:: Aim of the exercise ::
A stretch of the entries below is to be set down exactly, running from the line with "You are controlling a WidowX" through the line with "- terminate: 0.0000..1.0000", both included, and no other line.

Extracted records

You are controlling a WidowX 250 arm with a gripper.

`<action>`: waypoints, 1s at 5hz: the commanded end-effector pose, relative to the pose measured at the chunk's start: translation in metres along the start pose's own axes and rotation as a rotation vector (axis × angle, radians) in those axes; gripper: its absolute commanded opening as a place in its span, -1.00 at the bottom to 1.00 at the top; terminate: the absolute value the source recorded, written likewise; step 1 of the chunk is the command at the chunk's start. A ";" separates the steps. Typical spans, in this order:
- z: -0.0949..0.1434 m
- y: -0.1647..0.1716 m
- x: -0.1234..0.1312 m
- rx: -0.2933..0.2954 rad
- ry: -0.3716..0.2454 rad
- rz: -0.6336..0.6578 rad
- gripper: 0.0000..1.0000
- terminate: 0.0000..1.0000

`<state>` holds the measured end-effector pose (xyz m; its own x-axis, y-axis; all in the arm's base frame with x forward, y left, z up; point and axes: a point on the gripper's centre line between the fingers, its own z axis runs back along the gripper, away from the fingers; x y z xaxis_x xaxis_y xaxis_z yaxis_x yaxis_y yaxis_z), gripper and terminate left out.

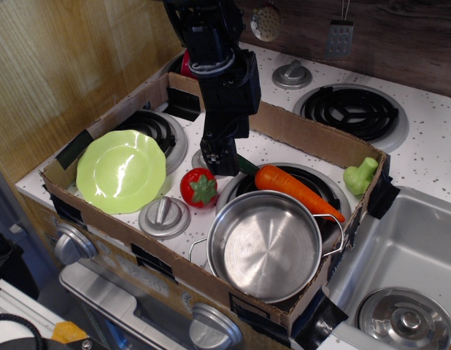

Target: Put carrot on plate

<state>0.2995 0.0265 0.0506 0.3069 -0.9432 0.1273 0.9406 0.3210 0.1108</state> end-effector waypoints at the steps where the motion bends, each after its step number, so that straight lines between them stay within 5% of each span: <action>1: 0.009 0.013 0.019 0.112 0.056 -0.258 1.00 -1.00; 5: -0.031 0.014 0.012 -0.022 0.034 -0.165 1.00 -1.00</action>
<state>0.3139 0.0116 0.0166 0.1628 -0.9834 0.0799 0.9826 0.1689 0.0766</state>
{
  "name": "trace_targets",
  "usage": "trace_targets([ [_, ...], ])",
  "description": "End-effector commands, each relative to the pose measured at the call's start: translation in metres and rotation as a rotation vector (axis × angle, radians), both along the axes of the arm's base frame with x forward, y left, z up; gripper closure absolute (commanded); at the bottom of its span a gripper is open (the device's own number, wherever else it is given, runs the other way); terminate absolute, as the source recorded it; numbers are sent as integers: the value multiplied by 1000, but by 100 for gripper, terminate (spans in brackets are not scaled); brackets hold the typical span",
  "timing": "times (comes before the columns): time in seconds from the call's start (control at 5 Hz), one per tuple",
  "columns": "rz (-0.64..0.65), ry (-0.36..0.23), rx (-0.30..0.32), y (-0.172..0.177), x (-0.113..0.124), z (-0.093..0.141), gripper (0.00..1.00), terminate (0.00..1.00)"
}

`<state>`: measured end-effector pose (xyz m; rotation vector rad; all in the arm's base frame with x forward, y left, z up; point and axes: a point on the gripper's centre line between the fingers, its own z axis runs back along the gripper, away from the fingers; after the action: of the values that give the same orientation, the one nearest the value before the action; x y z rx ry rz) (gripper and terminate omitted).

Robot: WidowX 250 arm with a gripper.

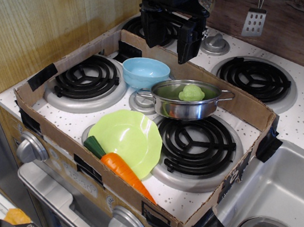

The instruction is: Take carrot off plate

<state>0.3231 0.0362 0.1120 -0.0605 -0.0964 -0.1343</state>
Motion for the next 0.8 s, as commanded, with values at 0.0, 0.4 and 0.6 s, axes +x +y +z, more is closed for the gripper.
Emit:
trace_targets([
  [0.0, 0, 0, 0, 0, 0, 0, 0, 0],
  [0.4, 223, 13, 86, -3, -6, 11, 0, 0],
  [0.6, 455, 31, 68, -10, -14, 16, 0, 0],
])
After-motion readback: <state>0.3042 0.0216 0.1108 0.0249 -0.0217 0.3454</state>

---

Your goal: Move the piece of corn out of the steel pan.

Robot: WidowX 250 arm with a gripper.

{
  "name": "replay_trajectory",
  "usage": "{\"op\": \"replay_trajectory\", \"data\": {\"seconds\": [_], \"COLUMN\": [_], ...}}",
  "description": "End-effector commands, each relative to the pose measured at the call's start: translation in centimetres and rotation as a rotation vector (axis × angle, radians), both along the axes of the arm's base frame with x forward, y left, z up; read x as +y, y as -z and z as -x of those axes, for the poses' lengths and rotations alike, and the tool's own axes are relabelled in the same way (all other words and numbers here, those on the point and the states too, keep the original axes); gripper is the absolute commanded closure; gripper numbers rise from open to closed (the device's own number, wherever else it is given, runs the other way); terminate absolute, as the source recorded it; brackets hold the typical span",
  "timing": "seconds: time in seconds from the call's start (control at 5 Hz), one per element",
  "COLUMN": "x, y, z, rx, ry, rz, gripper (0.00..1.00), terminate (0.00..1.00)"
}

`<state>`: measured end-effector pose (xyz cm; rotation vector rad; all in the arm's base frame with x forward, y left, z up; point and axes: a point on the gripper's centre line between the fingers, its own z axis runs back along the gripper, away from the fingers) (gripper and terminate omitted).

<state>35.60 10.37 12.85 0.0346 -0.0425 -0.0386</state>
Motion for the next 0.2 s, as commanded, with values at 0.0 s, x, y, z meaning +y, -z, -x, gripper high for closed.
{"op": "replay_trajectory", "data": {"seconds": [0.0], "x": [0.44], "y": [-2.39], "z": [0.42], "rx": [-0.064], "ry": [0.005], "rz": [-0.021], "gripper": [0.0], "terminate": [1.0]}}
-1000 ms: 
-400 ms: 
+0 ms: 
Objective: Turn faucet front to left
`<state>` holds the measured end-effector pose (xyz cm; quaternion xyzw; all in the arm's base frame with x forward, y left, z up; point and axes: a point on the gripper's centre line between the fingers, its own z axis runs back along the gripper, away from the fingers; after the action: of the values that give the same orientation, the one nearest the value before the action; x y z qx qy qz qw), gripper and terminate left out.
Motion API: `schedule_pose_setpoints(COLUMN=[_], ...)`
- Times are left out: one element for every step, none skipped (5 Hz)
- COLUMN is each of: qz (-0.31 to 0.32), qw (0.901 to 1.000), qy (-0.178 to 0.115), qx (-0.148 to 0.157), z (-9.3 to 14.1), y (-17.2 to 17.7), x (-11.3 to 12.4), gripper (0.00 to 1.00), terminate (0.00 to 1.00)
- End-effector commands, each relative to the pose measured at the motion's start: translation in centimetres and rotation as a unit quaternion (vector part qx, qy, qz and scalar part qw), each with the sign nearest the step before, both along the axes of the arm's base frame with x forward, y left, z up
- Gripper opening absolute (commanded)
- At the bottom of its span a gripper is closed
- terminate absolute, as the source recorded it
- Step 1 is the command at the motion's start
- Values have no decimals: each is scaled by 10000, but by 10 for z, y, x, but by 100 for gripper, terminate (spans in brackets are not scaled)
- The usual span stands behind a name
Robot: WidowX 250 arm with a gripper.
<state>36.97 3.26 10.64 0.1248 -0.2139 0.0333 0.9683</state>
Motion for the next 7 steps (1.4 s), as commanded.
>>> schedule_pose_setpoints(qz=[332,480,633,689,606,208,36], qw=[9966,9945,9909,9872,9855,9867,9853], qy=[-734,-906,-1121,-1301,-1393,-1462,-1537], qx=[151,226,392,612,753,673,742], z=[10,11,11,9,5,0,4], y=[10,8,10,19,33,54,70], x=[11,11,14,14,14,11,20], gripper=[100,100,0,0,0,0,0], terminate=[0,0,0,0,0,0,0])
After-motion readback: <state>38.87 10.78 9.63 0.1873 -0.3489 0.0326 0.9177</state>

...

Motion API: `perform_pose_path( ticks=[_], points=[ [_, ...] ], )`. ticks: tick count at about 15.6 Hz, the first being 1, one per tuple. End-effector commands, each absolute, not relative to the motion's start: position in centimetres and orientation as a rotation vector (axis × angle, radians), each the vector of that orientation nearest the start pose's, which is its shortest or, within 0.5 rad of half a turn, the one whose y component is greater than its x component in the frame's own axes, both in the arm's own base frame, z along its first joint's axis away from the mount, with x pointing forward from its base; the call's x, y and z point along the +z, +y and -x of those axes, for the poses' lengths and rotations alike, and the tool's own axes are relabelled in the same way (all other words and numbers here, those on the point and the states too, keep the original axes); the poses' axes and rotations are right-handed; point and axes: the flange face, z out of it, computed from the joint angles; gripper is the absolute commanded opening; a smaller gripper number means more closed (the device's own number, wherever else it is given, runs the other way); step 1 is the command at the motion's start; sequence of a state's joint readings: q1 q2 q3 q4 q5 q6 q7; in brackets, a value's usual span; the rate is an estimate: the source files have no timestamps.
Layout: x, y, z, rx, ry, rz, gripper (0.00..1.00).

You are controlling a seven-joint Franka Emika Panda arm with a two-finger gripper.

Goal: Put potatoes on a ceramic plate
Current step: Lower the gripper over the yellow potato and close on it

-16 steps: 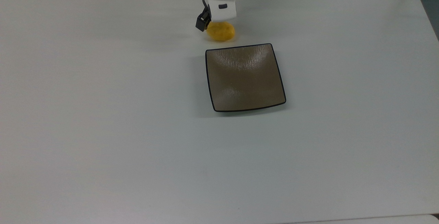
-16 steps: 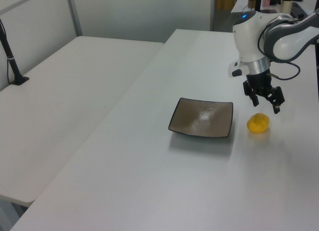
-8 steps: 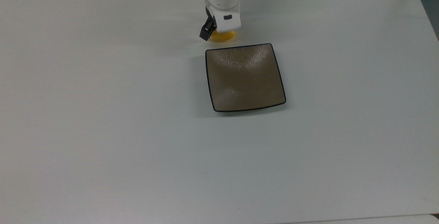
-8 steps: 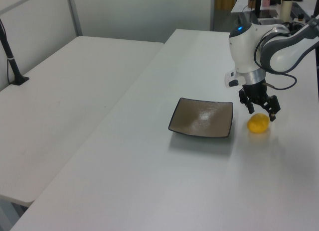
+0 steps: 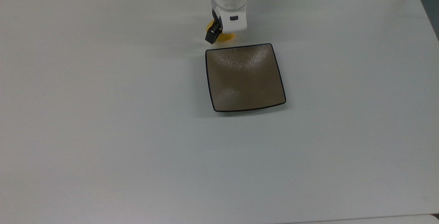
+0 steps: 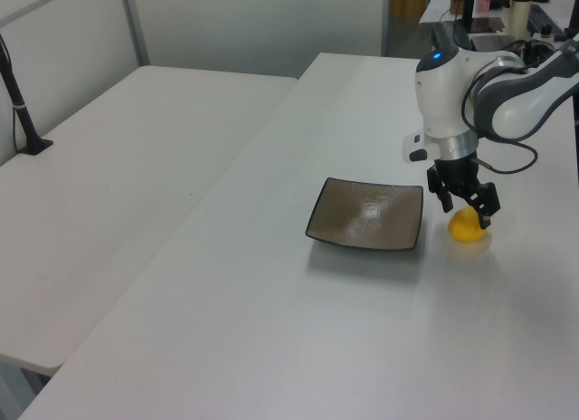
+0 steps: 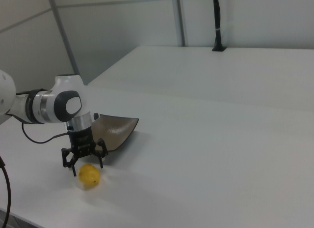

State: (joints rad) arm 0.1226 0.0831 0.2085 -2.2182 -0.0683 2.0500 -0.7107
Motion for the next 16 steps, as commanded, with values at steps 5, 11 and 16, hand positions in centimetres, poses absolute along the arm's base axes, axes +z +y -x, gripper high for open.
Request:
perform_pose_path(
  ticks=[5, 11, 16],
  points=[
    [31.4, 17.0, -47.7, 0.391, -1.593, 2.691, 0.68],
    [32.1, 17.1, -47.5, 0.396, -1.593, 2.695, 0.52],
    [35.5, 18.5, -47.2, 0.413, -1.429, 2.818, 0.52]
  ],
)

:: Your response ::
You are controlling a WidowX 250 arm with a gripper.

`<action>`: waypoints, 1s at 5hz: the commanded end-effector pose, relative to the pose measured at the chunk's start: translation in metres along the start pose's own axes and rotation as a rotation vector (axis × angle, radians) in those axes; gripper: its absolute commanded opening as a place in its span, -1.00 at the bottom to 1.00 at the top; terminate: the absolute value the source recorded, written likewise; step 1 of the chunk is the command at the chunk's start. A ";" separates the steps. Typical spans, in this order:
- z: -0.0949..0.1434 m
- y: -0.1647..0.1716 m
- x: -0.1234..0.1312 m
- rx: -0.2933..0.2954 rad
- ry: -0.3716..0.2454 rad
- rz: -0.6336..0.6578 rad
- gripper: 0.0000..1.0000
- terminate: 0.0000..1.0000

With that, the answer is complete.